Stored dataset items:
======

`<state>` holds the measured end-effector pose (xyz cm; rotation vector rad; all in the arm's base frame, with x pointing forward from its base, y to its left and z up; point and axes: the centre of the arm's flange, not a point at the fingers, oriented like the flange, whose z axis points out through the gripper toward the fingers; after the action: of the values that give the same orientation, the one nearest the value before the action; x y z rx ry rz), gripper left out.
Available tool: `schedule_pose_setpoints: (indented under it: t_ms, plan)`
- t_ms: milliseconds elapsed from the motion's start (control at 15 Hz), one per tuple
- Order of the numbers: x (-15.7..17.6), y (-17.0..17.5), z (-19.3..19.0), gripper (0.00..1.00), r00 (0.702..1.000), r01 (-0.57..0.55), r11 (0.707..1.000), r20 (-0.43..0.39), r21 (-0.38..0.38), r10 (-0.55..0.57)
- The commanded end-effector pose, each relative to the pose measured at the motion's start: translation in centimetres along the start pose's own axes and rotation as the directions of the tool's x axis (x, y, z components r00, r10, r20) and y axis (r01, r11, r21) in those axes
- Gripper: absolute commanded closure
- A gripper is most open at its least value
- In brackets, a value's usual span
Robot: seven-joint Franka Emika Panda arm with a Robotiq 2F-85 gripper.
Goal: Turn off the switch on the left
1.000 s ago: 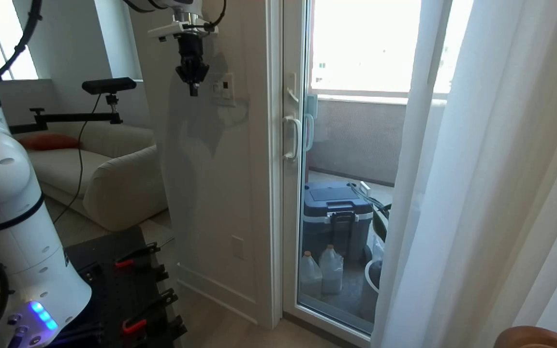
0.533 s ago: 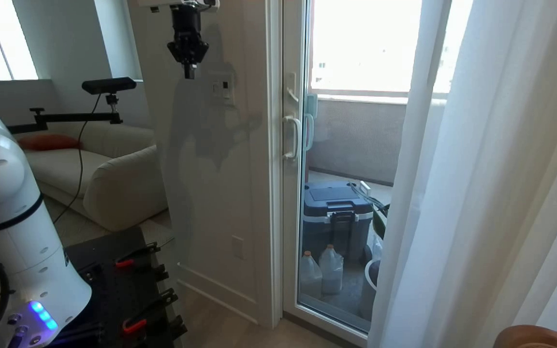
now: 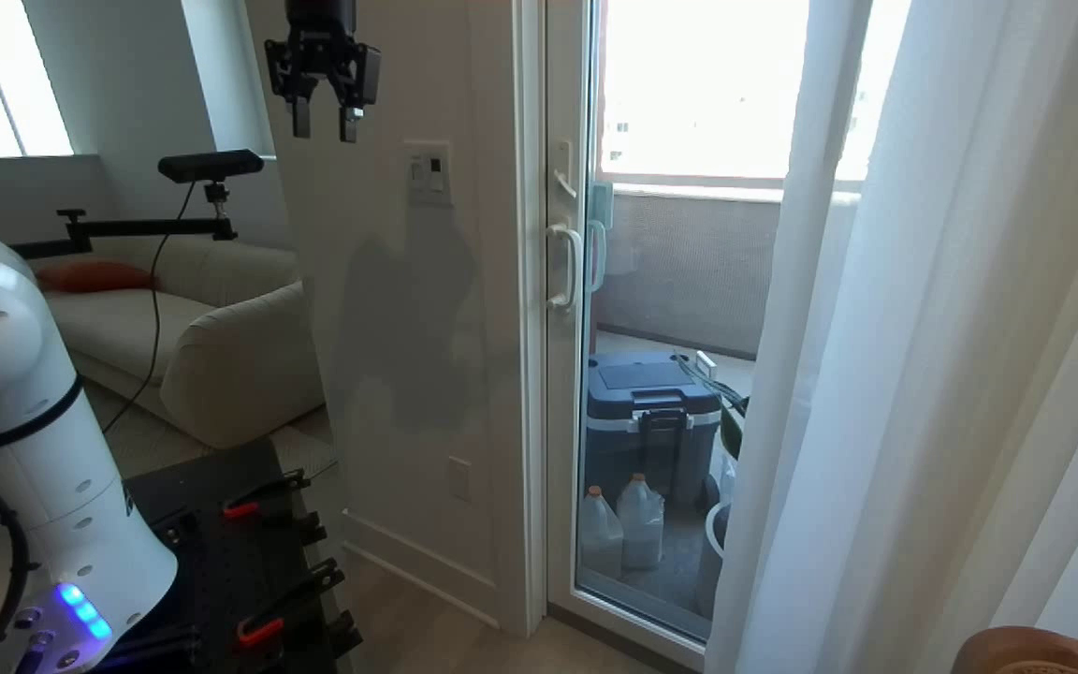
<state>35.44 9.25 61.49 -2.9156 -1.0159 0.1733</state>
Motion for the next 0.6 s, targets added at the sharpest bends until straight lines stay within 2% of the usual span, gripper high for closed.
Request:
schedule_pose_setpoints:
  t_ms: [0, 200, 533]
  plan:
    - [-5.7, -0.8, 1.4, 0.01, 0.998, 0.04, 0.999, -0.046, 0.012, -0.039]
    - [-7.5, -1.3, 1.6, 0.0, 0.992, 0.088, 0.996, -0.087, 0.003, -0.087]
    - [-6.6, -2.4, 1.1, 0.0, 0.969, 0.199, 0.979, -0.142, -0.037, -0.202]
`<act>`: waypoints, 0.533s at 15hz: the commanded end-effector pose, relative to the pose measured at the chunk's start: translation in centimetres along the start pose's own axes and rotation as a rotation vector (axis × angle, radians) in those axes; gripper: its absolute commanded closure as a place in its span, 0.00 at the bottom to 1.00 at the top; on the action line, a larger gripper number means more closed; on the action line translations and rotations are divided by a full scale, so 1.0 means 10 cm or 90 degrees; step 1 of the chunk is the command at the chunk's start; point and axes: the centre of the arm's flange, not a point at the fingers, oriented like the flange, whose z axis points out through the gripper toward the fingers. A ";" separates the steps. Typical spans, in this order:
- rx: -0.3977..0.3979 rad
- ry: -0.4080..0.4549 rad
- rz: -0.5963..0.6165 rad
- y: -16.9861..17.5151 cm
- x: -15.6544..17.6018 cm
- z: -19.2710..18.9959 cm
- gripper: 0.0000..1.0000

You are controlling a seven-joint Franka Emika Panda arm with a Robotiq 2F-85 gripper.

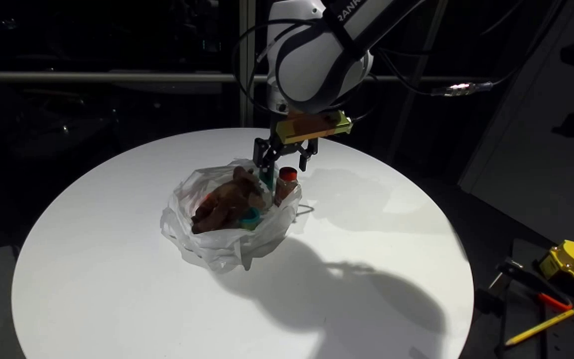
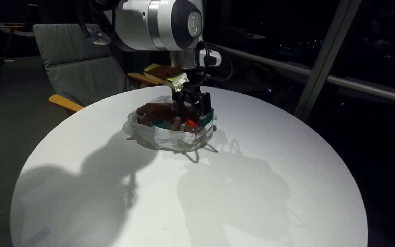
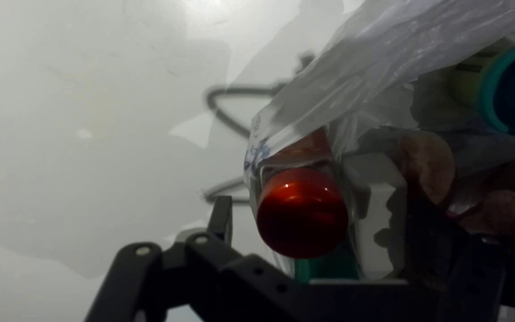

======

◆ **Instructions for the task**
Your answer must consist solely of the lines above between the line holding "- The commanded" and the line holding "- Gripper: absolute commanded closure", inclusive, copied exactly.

◆ **Answer space**
- The commanded end-effector pose, each relative to the pose measured at the motion's start: translation in centimetres along the start pose's own axes and rotation as the directions of the tool's x axis (x, y, z components r00, r10, r20) and y axis (r01, r11, r21) in those axes
- Gripper: absolute commanded closure

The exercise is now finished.